*Action item*.
Copy every line of the data that contains the string "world".

*Available data*.

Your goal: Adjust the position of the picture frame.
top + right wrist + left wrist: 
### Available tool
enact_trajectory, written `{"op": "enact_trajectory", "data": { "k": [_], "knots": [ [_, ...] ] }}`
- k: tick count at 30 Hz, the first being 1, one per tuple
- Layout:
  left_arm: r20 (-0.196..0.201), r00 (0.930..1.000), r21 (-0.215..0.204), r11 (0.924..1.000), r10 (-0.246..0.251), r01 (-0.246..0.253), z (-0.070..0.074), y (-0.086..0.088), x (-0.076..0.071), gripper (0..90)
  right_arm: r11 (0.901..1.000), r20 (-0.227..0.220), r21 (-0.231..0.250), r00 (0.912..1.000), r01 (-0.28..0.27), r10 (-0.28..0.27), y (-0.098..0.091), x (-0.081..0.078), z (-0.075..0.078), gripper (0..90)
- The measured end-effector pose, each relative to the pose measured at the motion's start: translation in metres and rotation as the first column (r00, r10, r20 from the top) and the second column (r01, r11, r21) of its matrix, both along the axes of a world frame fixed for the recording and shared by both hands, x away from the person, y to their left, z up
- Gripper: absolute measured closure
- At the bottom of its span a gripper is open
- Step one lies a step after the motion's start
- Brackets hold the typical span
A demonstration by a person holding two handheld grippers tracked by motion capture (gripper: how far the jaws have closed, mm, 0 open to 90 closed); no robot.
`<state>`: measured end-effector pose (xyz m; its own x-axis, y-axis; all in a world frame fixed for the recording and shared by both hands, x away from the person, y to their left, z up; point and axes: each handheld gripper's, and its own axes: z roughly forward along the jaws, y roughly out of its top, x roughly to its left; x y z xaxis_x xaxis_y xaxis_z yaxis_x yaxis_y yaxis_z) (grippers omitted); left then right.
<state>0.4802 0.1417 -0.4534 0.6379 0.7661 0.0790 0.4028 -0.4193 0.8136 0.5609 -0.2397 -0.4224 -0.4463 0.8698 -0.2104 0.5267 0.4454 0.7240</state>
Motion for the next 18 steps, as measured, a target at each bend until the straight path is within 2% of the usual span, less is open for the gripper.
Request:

*Written answer*.
- The measured end-effector pose, each relative to the pose measured at the motion's start: translation in metres and rotation as the first column (r00, r10, r20 from the top) and the second column (r01, r11, r21) of its matrix, both along the axes of a world frame fixed for the recording and shared by both hands, x away from the person, y to their left, z up
`<state>`: measured end-effector pose (xyz m; its own x-axis, y-axis; all in a world frame fixed for the recording and shared by both hands, x away from the person, y to their left, z up; point and axes: each handheld gripper's, and its own axes: z roughly forward along the jaws, y roughly out of its top, x roughly to its left; x y z xaxis_x xaxis_y xaxis_z yaxis_x yaxis_y yaxis_z) (grippers omitted); left then right.

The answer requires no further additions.